Crónica de um país a arder
Quarta-feira, Outubro 30, 2013

Visto de longe, Portugal assemelha-se a um imenso braseiro, com alguns espaços de água e de praias onde as chamas ainda não puderam entrar. Os incêndios florestais consomem, em lume brando mas a uma velocidade elevada, as energias de um país desfeito pelo desemprego, pelas falências e pela crise. A verdade é que todos os anos é assim. Chega a “época dos incêndios” – tal como a época da caça, a época dos saldos ou a época dos figos – e, naturalmente, os incendiários colocam-se no terreno, dão largas à sua imaginação e tratam de fazer o seu trabalho.

Se não fosse tão trágica, a expressão teria até ter algo de caricato e de risível. Mas não tem. A tragédia, em vidas humanas, primeiro, em repercussões económicas, depois, é, de facto, enorme. A verdade é que, apesar de todos os dispositivos e meios colocados no terreno, parece não haver solução para tal tragédia que, anualmente, consome vidas humanas e reduz a cinzas hectares e hectares de floresta.
Quem são os culpados? Onde estão os responsáveis? Ninguém sabe, embora se dispare em muitas direções. Para uns os incêndios tornaram-se numa verdadeira indústria que alimenta e dá lucro às empresas privadas que combatem os fogos. Para outros, os grandes culpados são os madeireiros que pagam a madeira queimada a um terço do seu valor, uma vez que ela pode ser usada sem grandes perdas de qualidade na indústria do papel. Outros há que afirmam que a causa dos incêndios é a existência de zonas de caça, turísticas e associativas, uma vez que os caçadores quem não pretendem pagar ateiam o fogo nessas zonas pois pretendem o regresso ao regime livre. Há também quem defenda que os principais culpados são os construtores imobiliários a quem é dada a possibilidade de construir, mesmo contra o que diz a lei, logo após a passagem dos incêndios. E há também, dizem, os proveitos dos pastores, que desejam ter rebentos mais tenros e atrativos para os rebanhos, dos próprios bombeiros, dizem outros, que ganham dinheiro no combate aos fogos.

Seja como for, o certo é que, como (quase) sempre, a culpa morre solteira. Chegará o outono, virão as primeiras chuvas, e só assim se extinguirão os incêndios enquanto se prepara uma nova época, com mais meios, mais equipamentos de proteção, mais dinheiro para gastar. Virá depois o inverno e, se ele for chuvoso e as ervas crescerem em abundância, já se sabe que no verão seguinte haverá mais incêndios, arderá mais área e, possivelmente, morrerão mais pessoas. Porque, em rigor, ninguém acredita que o combate seja eficaz nem que os meios sejam suficientes.

Há cerca de trinta anos, na época estival, quando a linha do Sabor ainda chegava quase a Miranda do Douro e o comboio que nele circulava era puxado pela velhinha máquina a vapor, havia incêndios todos os dias.

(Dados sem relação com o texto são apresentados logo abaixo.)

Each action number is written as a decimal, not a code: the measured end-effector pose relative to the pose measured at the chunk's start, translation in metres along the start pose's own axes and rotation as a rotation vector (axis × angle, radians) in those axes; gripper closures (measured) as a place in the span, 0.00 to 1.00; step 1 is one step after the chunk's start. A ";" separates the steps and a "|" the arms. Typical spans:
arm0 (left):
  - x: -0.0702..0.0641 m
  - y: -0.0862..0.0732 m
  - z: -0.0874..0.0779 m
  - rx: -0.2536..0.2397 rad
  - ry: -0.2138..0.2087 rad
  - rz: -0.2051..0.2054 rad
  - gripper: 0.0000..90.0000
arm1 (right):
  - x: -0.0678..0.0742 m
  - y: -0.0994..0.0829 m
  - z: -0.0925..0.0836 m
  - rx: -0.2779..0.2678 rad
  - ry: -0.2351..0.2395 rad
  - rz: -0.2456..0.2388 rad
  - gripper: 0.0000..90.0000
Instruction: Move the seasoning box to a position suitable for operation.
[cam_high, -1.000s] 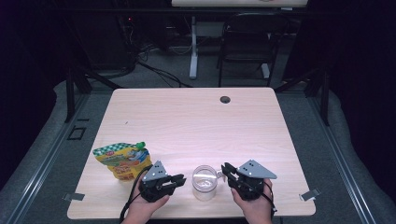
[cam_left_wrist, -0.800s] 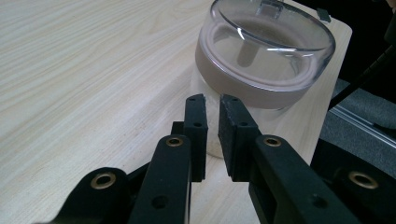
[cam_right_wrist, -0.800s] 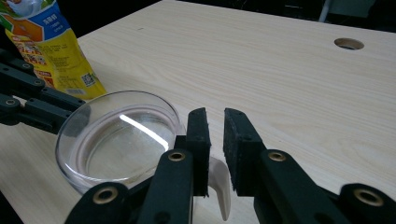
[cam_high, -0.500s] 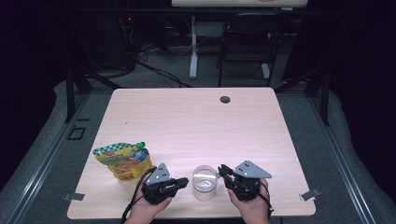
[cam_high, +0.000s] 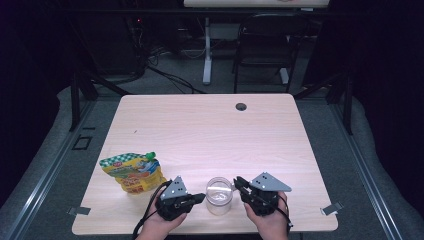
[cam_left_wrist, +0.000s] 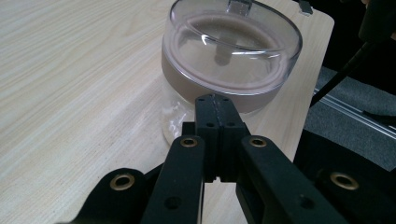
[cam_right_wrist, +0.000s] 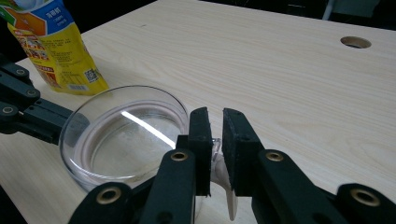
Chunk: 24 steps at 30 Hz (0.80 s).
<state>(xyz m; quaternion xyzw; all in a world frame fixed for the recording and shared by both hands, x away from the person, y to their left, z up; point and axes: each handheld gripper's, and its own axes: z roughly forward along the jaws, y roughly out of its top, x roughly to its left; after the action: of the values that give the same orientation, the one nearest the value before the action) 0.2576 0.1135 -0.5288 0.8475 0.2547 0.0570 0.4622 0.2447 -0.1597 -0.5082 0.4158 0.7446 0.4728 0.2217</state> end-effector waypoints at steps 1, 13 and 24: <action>0.000 0.000 0.000 0.001 0.000 0.005 1.00 | 0.000 0.000 0.000 0.003 -0.001 0.000 0.91; -0.001 0.004 -0.004 -0.012 -0.001 0.009 1.00 | 0.000 -0.002 -0.002 -0.005 0.014 -0.008 0.90; -0.003 0.012 -0.005 -0.041 -0.008 0.022 1.00 | 0.001 -0.006 -0.011 0.004 0.014 -0.029 0.85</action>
<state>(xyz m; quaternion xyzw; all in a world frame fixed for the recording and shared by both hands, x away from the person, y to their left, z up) 0.2582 0.1105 -0.5155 0.8409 0.2420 0.0638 0.4798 0.2340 -0.1653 -0.5086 0.4020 0.7531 0.4708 0.2226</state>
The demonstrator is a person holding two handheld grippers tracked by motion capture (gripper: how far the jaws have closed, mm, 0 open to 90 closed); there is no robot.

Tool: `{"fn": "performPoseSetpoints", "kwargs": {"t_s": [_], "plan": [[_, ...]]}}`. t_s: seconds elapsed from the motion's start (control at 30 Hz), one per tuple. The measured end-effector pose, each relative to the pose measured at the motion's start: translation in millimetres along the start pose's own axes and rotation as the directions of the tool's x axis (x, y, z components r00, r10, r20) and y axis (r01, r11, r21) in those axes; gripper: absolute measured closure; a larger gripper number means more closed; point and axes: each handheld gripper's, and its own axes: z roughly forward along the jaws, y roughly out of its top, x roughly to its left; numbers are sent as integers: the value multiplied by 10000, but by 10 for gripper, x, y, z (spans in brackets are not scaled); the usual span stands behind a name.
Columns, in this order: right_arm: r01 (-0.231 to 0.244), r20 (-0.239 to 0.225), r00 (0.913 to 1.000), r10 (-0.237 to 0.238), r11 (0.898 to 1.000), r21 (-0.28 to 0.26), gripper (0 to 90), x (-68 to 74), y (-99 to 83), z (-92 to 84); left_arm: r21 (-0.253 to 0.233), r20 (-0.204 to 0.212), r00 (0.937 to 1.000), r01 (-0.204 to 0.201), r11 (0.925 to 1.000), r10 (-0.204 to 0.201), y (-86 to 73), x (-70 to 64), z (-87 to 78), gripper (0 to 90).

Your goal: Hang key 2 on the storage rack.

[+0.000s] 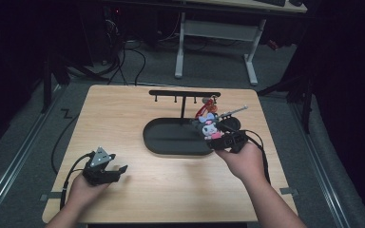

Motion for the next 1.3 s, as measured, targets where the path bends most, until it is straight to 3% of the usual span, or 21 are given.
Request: {"fn": "performPoseSetpoints", "kwargs": {"t_s": [0.4,0.9,1.3], "plan": [[74,94,9999,-71,9995,-320,490,39,371,-25,46,61,10000,0,10000,0,-2,9,5,322],[49,87,10000,-43,9981,-614,490,99,651,-53,103,102,9999,-18,9999,17,-2,23,7,322],[126,773,9970,-67,9970,-766,490,56,761,17,118,120,9999,-59,9999,58,-5,24,11,323]]}}
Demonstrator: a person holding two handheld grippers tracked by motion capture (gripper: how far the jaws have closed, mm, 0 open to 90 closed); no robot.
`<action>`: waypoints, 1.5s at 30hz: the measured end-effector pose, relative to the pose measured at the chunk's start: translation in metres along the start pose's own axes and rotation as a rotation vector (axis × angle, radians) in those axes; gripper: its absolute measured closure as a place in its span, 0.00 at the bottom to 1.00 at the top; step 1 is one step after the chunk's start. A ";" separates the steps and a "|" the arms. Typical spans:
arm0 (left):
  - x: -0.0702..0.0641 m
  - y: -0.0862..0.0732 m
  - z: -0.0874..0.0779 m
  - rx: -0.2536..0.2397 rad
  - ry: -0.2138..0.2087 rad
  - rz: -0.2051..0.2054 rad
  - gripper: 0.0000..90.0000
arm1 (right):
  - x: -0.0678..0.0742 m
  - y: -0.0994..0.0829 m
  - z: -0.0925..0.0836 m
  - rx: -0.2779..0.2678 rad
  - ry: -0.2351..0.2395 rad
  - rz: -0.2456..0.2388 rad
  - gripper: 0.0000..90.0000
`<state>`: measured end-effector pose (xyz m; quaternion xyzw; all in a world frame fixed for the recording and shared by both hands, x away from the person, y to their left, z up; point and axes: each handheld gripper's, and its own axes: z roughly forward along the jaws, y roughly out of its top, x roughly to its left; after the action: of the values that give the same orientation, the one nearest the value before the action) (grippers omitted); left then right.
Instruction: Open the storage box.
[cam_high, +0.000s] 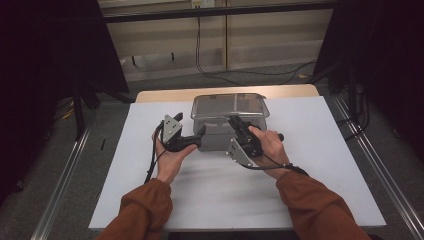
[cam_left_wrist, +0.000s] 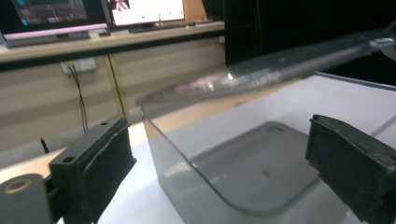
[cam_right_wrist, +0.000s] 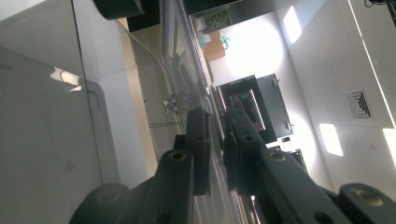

Cada vez que passava o comboio – o que só acontecia duas vezes por dia – atravessando os campos semeados de cereais, os sinos das aldeias começavam a repicar alertando para mais um princípio de incêndio motivado pelas faúlhas que se desprendiam da máquina. A verdade é que estes fogos eram rapidamente dominados e raramente provocavam grandes estragos. Pelos vistos, quando a linha foi desativada, a questão dos incêndios foi um dos motivos invocados para o seu encerramento! Quanto a outros incêndios, de grande dimensão, eles eram praticamente inexistentes embora os invernos fossem mais chuvosos e pudessem facilitar o aparecimento de mais matéria inflamável. A grande diferença entre esse passado e a atualidade é que o interior era povoado, os terrenos eram tratados, limpos e cuidados. Hoje, a população portuguesa concentra-se no litoral, muito dele urbanisticamente desordenado, tendo o restante território sido praticamente abandonado transformando-se num verdadeiro caos, isto é, com espaços desordenados e uma floresta que também ela abandonada.

É esta e não outra a causa principal para os incêndios que ninguém vê ou parece não querer ver: o abandono do interior, a falta de uma estratégia de ocupação do território, com consequências de empobrecimento dos recursos naturais, de que os fogos florestais são apenas uma das faces visíveis. Por isso, sem mudanças na política de ordenamento, enquanto os serviços públicos continuarem a desaparecer com regiões inteiras a ficarem cada vez mais desertas, não haverá forma de atacar as causas desta tragédia. Sem prejuízo de reconhecermos a necessidade de equipar mais e melhor todos os bombeiros e outros profissionais que combatem os incêndios, por mais meios, humanos e materiais, colocados à disposição, eles serão sempre insuficientes. Sem uma mudança de rumo que altere, pela raiz, a estratégia de ordenamento do território, dentro de algumas décadas a paisagem portuguesa será igual ou semelhante à do Norte de África.